In this report, a machine learning model (KNN) is run on Firecracker and a Docker container, both on CPU, and the performance of the algorithm is benchmarked in both scenarios. GPU utilization is not taken into account.
Firecracker is a virtual machine monitor (VMM) that uses the Linux Kernel-based Virtual Machine (KVM) to create and manage microVMs. Firecracker has a minimalist design. It excludes unnecessary devices and guest functionality to reduce the memory footprint and attack surface area of each microVM.
there is a complete documentat on Getting Started with Firecracker. but there are some considerations for deploying a model on firecracker that I listed and answered.

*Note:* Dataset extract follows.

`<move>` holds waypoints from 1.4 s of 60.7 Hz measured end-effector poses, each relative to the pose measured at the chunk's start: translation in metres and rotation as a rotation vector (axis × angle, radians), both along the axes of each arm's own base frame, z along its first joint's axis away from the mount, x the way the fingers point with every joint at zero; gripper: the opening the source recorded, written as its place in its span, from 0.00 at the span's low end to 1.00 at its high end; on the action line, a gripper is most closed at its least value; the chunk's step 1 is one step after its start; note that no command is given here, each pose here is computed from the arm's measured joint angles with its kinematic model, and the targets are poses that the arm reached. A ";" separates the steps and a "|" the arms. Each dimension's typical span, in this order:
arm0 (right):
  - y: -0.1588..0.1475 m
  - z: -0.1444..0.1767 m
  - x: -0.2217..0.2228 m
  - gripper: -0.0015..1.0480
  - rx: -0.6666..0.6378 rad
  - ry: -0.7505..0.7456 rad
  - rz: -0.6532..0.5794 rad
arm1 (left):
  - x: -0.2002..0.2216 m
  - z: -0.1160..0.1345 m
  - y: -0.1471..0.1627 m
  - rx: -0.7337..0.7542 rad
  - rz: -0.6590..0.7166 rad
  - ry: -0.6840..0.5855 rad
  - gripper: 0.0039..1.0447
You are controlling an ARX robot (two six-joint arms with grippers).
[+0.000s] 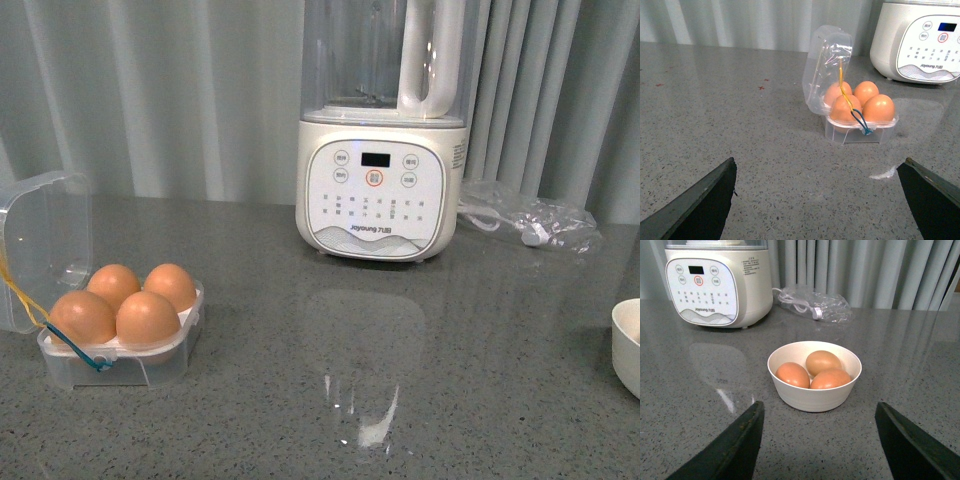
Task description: Put egg into box
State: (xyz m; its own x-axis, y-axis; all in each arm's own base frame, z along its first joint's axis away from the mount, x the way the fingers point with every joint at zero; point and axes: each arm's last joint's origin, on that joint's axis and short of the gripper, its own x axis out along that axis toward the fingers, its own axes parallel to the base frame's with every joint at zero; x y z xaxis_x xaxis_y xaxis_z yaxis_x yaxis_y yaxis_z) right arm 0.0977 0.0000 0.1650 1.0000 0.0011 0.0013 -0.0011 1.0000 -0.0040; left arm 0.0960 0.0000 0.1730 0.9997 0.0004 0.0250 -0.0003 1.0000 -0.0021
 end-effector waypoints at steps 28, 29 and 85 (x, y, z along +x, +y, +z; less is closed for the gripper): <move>0.000 0.000 0.000 0.93 0.000 0.000 -0.001 | 0.002 0.001 -0.002 0.003 0.232 0.533 0.94; 0.000 0.000 0.000 0.93 0.000 0.000 -0.002 | 0.002 0.002 -0.002 0.002 0.233 0.528 0.94; 0.000 0.000 0.000 0.93 0.000 0.000 0.000 | 0.162 0.076 0.056 0.040 0.120 0.325 0.94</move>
State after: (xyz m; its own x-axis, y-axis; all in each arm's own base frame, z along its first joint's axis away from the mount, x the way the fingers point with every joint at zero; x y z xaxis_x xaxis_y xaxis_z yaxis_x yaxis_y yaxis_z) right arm 0.0977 0.0000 0.1650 1.0000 0.0011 0.0013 -0.0011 1.0000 -0.0036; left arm 0.2584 0.0564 0.2494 0.9482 0.1237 -0.2925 -0.1121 0.9921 0.0563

- there aren't enough storage for installing python and other libraries on the Vm so you have increase it as shown below (I chosed 5G but you can define more if needed):
truncate -s 5G final-hello-rootfs.ext4
sudo mkfs.ext4 final-hello-rootfs.ext4
mkdir /mnt/psudo_partition/
mkdir /mnt/original_partition/
mount final-hello-rootfs.ext4 /mnt/psudo_partition/
mount hello-rootfs.ext4 /mnt/original_partition/
cp -r /mnt/original_partition/* /mnt/psudo_parition/
umount /mnt/original_partition/
umount /mnt/psudo_partition/
- there is no network configuration for the VM so you will have many problems for connections, Downloading and etc. you can config the network as following:
In Host
sudo ip tuntap add tap0 mode tap
sudo ip addr add 172.16.0.1/24 dev tap0
sudo ip link set tap0 up
sudo sh -c "echo 1 > /proc/sys/net/ipv4/ip_forward"

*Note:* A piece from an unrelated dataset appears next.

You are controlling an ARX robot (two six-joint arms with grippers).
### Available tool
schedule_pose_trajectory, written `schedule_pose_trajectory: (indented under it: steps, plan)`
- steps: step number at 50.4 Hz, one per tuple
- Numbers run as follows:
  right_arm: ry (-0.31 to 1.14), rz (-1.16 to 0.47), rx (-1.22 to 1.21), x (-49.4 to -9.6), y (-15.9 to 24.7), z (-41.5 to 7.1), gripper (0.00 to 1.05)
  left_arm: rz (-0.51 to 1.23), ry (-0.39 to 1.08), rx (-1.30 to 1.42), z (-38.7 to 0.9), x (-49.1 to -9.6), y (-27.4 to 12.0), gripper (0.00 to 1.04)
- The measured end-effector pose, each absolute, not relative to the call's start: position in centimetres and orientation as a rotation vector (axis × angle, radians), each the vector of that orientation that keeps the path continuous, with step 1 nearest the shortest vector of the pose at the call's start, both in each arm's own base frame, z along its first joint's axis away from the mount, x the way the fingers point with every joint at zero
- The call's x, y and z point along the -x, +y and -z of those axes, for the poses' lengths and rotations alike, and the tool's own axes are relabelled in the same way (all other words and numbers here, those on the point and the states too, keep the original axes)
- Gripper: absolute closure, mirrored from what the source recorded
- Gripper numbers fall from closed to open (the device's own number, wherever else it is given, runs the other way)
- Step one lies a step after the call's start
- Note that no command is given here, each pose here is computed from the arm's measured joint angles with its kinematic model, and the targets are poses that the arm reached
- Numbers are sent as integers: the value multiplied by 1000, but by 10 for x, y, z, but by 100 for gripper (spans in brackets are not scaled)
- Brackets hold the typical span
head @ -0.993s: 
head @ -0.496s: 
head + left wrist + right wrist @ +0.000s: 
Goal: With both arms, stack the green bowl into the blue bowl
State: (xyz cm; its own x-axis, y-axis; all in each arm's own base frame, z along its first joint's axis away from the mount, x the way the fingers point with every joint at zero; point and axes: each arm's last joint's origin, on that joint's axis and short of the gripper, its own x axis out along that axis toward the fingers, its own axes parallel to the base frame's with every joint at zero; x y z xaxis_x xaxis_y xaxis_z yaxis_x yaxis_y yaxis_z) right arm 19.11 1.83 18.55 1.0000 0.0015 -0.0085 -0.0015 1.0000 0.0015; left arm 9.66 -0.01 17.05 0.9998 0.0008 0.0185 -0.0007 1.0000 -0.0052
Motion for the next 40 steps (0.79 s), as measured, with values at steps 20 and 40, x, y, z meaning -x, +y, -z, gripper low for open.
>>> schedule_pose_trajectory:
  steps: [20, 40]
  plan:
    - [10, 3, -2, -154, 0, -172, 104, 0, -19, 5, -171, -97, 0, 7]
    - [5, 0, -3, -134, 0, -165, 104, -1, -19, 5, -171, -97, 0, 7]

sudo iptables -t nat -A POSTROUTING -o eth0 -j MASQUERADE
sudo iptables -A FORWARD -m conntrack --ctstate RELATED,ESTABLISHED -j ACCEPT
sudo iptables -A FORWARD -i tap0 -o eth0 -j ACCEPT
In guest
echo "nameserver 8.8.8.8" > /etc/resolv.conf
ip addr add 172.16.0.2/24 dev eth0
ip link set eth0 up
ip route add default via 172.16.0.1 dev eth0
after finishing this part you should update the package manager
apt update
apt install vim
this part can be ambigous even after reading the whole document provided by firecracker network setup so I got help from this three External resource:
https://kruzenshtern.org/firecracker-network-setup/
https://gist.github.com/s8sg/1acbe50c0d2b9be304cf46fa1e832847
https://blog.herecura.eu/blog/2020-05-21-toying-around-with-firecracker/
Finally I installed python on VM by
apt install python3 python3-pip -y
pip3 install numpy
and for conveying the test1 folder to VM Nginx is used
Two shell prompts should be opened; one to run Firecracker and another to control it by writing to the API socket. It is important to ensure that the two shells are run in the same directory where the Firecracker binary is located.
In your first shell:
sudo setfacl -m u:${USER}:rw /dev/kvm; rm -f /tmp/firecracker.socket; ./firecracker --api-sock /tmp/firecracker.socket
and in second shell run run_server.sh
machine is customized to have 8 cpu and 16,384Mib of Memory. you can change it in run_server.sh
to make a docker image out of our model (KNN.py), we need a DockerFile which is provided in the test1 folder. in DockerFile we have to specify the base we are making the image of, python 3.7 in this case, and make sure image has every required library within it by defining the installation through pip install at RUN part. Finally Image cmd can be runing the python file that has the depolyed model with it. then by opening a terminal at the file location you can make the image as shown below:
docker build -t image_name .
then you will be able to run it by
docker run image_name -t
or
docker build -it image_name .
if you want to have an interactive terminal to access all files in the image
The image size is near 1 GB and that's why I didn't upload it.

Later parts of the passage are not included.